For instance, if certain conditions are met, the PostgreSQL process that executes the query becomes the Leader and starts up to Worker processes (maximum number is max_parallel_workers_per_gather). Each Worker process then performs scan processing, and returns the results sequentially to the Leader process. The Leader process aggregates the results returned from the Worker processes.
- Leader Creates Plan:
The optimizer creates a plan that can be executed in parallel. - Leader Stores Shared information:
To execute the plan on both the Leader and Worker nodes, the Leader stores necessary information in its Dynamic Shared Memory (DSM) area.

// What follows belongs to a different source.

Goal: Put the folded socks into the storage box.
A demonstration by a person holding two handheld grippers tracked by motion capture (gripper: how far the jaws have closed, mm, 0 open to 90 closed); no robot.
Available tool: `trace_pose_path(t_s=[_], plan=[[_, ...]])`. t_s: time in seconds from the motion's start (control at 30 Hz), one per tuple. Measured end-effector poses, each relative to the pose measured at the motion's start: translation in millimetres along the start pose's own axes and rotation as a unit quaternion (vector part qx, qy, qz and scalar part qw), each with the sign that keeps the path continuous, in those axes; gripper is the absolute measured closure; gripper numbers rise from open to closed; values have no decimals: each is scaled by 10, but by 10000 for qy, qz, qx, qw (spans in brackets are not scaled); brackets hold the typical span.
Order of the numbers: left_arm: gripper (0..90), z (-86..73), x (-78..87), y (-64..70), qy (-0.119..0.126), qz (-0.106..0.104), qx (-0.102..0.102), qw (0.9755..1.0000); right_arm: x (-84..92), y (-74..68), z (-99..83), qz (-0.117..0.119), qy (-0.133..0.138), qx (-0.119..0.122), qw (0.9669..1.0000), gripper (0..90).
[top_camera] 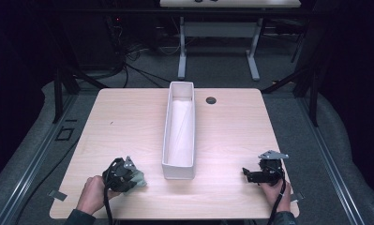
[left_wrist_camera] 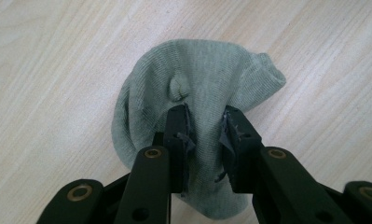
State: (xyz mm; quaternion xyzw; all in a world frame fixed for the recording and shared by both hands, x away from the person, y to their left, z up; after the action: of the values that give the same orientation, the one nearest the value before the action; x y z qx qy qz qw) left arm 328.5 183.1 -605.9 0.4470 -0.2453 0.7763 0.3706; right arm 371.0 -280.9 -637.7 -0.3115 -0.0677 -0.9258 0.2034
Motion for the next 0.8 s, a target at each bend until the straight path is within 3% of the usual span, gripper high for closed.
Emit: trace_pose_path(t_s=[0.8], plan=[[791, 146, 254, 7, 19, 33, -131, 9999, 1, 0, 0, -8, 1, -15, 10000, 44]])
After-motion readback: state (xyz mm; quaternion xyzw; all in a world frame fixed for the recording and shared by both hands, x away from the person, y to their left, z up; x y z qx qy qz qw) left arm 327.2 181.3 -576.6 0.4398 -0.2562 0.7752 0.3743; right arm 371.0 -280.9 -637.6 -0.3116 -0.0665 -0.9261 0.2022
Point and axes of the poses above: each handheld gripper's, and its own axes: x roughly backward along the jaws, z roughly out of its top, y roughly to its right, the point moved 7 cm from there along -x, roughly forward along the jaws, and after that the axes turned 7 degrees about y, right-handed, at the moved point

For more details, see the following explanation. - Leader Creates Workers.
- Worker Sets up State:
Each worker reads the stored shared information to sets up its state, ensuring a consistent execution environment with the Leader. - Worker Scans rows and Returns results.
- Leader Gathers results.
- After the query finishes, the Workers are terminated, and the Leader releases the DSM area.
In Parallel Query processing, the Leader and Worker processes communicate Dynamic Shared Memory (DSM) area.
The Leader process allocates memory space on demand (i.e., it can be allocated as needed and released when no longer required). Worker processes can then read and write data to these memory regions as if they were their own.
并行查询,从版本9.6开始支持,是一个使用多个进程(Worker)处理单个查询的功能。
例如,如果满足某些条件,执行查询的PostgreSQL进程将变成领导者(Leader),并启动最多max_parallel_workers_per_gather个 Worker 进程。每个Worker进程然后进行扫描处理,并将结果按顺序返回给Leader进程。Leader进程聚合从Worker进程中返回的结果。